Nuestro paciente presentó un fracaso multiorgánico falleció el día 35 de ingreso.

6

Diagnóstico final

Histoplasmosis diseminada y síndrome hemofagocítico

Conclusiones

Los pacientes procedentes de zonas endémicas con infección por VIH e inmunodeficiencia avanzada pueden presentar histoplasmosis diseminada por reactivación de una infección latente.

El síndrome hemofagocítico se puede presentar como una falta de respuesta al tratamiento con empeoramiento clínico. El diagnóstico precoz es importante pues la mortalidad es muy elevada si de demora el tratamiento.

Bibliografía

Guidelines For Prevention And Treatment Of Opportunistic Infections In HIV-Infected Adults And Adolescents.
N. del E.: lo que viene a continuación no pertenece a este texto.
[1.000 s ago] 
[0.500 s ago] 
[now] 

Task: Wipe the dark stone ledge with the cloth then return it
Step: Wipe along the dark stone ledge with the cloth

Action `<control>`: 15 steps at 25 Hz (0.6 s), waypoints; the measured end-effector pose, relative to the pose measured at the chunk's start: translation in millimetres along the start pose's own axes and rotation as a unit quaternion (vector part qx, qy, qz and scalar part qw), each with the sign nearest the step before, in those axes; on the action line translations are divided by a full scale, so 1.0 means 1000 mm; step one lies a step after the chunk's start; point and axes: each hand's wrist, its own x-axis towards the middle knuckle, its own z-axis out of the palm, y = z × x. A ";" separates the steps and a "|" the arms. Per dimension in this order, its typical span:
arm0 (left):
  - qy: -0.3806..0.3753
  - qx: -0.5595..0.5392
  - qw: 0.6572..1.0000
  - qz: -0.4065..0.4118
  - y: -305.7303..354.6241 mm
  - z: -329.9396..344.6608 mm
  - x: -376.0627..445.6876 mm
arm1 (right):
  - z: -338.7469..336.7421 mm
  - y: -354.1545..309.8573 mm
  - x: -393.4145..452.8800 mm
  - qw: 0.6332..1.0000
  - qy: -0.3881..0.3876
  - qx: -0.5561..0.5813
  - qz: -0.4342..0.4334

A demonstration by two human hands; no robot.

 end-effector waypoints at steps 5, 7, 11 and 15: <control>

MMWR 2009; 58(RR4):1-207.

Gil-Brusola A, Pemán J, Santos M, Salavert M, Lacruz J, Gobernado M. Histoplasmosis diseminada con síndrome hemofagocítico en un paciente con sida: descripción de un caso y revisión de la literatura española. Rev Iberoam Micol; 24 (4): 312-316.

Baddley JW, Barlett JG, McGovern BH. Epidemiology and clinical manifestations of histoplasmosis in HIV-infected patients. Apr 2012. Uptodate.

Baddley JW, Barlett JG, McGovern BH. Diagnosis and treatment of histoplasmossis in HIV-infected patients. Apr 2012. Uptodate.

McClain KL, Boxer LA, Landaw SA. Hemophagocytic lymphohistiocytosis. Apr 2012. Uptodate.